[INFORMATION SHOWN — start]

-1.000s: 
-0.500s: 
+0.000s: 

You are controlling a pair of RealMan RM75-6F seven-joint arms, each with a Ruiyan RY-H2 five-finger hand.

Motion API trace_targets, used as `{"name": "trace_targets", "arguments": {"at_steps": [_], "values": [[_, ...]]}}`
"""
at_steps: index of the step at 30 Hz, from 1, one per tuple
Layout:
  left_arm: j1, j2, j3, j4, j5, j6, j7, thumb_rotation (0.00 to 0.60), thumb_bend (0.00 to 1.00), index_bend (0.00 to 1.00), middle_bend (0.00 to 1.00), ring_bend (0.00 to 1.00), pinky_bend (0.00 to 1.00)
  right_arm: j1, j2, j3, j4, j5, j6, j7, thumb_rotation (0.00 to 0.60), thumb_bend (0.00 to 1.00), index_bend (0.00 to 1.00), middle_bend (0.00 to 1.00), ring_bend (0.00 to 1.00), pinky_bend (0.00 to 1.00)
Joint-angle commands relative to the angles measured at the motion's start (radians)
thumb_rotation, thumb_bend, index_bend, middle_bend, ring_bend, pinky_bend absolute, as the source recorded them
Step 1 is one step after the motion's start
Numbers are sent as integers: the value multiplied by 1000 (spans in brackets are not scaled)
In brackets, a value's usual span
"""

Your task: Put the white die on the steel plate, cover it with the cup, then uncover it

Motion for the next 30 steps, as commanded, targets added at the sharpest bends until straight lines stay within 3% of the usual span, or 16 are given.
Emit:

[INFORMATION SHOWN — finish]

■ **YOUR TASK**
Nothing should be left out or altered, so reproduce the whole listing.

■ **RESULT OF THE TASK**
-1.000s: 
-0.500s: 
+0.000s: 

You are controlling a pair of RealMan RM75-6F seven-joint arms, each with a Ruiyan RY-H2 five-finger hand.

Motion API trace_targets, used as `{"name": "trace_targets", "arguments": {"at_steps": [_], "values": [[_, ...]]}}`
"""
at_steps: index of the step at 30 Hz, from 1, one per tuple
Layout:
  left_arm: j1, j2, j3, j4, j5, j6, j7, thumb_rotation (0.00 to 0.60), thumb_bend (0.00 to 1.00), index_bend (0.00 to 1.00), middle_bend (0.00 to 1.00), ring_bend (0.00 to 1.00), pinky_bend (0.00 to 1.00)
  right_arm: j1, j2, j3, j4, j5, j6, j7, thumb_rotation (0.00 to 0.60), thumb_bend (0.00 to 1.00), index_bend (0.00 to 1.00), middle_bend (0.00 to 1.00), ring_bend (0.00 to 1.00), pinky_bend (0.00 to 1.00)
Joint-angle commands relative to the angles measured at the motion's start (radians)
thumb_rotation, thumb_bend, index_bend, middle_bend, ring_bend, pinky_bend absolute, as the source recorded them
Step 1 is one step after the motion's start
Numbers are sent as integers: the value multiplied by 1000 (spans in brackets are not scaled)
In brackets, a value's usual span
"""

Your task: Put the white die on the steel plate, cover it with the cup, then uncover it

Motion for the next 30 steps, as commanded, targets added at the sharpest bends until straight lines stay within 3% of the usual span, or 16 are given.
Emit:

No more is needed for this exercise.